Há duas percepções quanto à condenação ética das verdades dependentes de imponência absoluta, uma, são livres ao pensamento e expressão, mesmo porque a oposição coercitiva só vai potencializá-las ao exercício de se estabelecer também por coação legitimada em contrapartida, outra, devem ser coibidas como crime sempre que ultrapassarem a liberdade que lhes cabe para ameaçar outras liberdades com ataques à vida ou à integridade física ou moral reclamada por quem de direito.  

A coragem do individuo e a tolerância no mundo social são os pesos da avaliação ética a se ativar a favor tanto da maioria estabelecida no exercício democrático quanto da minoria a quem todo respeito e liberdade compatíveis são devidos, inclusive pela defesa inarredável das diferenças de todo o gênero, considerando mesmo serem as versões absolutistas de conduta e os extremos de desigualdade, seja ela religiosa, racial, política, econômica ou filosófica, tendentes naturais à autodestruição.  

Não é possível impedir o pensamento nazista de carecas arrogantes e nem a predominância de bonecas loiras de olhos azuis, mas o resultado ético dessa presença no mundo, certamente continuará a ser impeditivo para que qualquer outra violência da espécie seja cometida inadvertida e impunemente, circunstância muito além de celas e castigos, claramente visível na reversão vitimista das atuais ressurgentes pseudo-organizações esgueiradas em ativismo criminoso, bem mais vexatórias do que qualquer “casa de tolerância” ou “cartel de drogas”.

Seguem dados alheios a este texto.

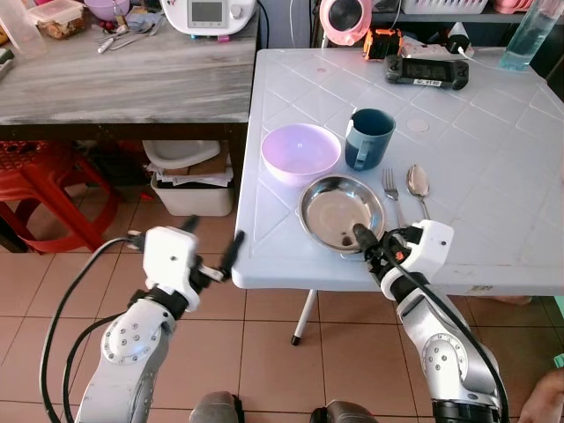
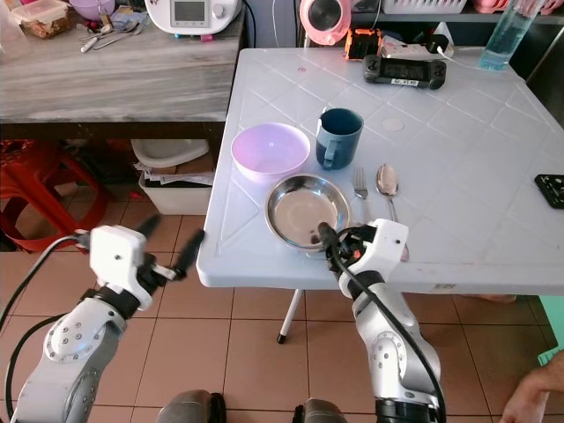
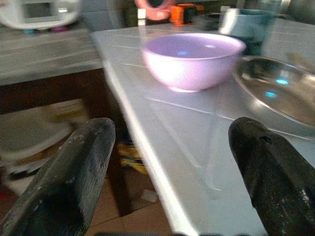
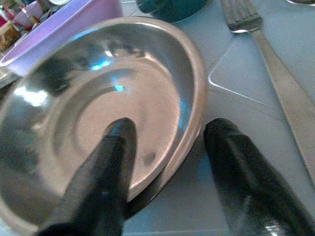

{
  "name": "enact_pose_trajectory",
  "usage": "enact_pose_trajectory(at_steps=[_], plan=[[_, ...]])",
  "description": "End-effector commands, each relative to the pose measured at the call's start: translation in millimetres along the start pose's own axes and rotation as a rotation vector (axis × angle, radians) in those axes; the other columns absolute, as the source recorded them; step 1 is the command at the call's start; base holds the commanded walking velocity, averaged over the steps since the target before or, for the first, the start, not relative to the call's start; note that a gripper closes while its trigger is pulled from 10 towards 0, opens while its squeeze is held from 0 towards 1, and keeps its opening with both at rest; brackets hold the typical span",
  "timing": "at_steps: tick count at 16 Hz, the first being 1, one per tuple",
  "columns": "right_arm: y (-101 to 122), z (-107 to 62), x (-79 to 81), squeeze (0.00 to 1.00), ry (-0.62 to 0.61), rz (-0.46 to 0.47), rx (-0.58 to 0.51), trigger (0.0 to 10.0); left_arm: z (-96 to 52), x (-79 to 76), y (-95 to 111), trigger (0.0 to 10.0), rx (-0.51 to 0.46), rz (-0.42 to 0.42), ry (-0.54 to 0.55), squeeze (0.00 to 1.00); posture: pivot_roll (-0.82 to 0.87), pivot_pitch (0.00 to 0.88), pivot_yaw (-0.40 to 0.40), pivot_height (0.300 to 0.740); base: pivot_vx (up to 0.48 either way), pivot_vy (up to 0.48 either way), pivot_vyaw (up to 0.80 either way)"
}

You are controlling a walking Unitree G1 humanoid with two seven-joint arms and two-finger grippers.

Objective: Setting the table

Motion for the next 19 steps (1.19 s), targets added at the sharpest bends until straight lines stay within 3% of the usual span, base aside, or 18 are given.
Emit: enact_pose_trajectory(at_steps=[1, 19], plan=[[-16.6, -1.5, -9.4, 0.00, -0.051, 0.042, 0.073, 0.0, 0.4, -1.3, 5.3, 10.0, -0.021, 0.017, -0.028, 0.00, 0.07, 0.065, 0.030, 0.740, 0.000, 0.000, 0.00], [-25.8, -3.3, -34.3, 0.00, -0.256, 0.349, 0.130, 0.0, 1.8, -6.3, 6.0, 10.0, -0.038, 0.029, -0.070, 0.00, 0.06, 0.055, 0.021, 0.740, 0.000, 0.000, 0.00]])
Point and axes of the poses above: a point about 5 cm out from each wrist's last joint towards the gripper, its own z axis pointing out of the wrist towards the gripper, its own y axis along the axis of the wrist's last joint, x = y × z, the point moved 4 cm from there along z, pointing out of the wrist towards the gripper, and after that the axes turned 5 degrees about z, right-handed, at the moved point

Do mesmo modo, a fome e a ignorância são desafios mantidos como reflexo hipócrita das ideologias de combate mais preocupadas em fazer e manter inimigos do que ocupadas com verdadeiras finalidades humanísticas, querendo isso dizer que menos papel e luxo diplomático na discussão das armas já poderiam, há muito, terem se convertido na aplicação de preceitos conciliadores na difusão das práticas solidárias aos nascidos sob absoluta escuridão.

É mais importante fortalecer boas raízes do que se empenhar em podas desordenadas de galhos vivos, porque quem morre na guerra são os jovens e os pobres, muitas vezes vítimas que respeitam seus carrascos, como também bem assinalou Sartre.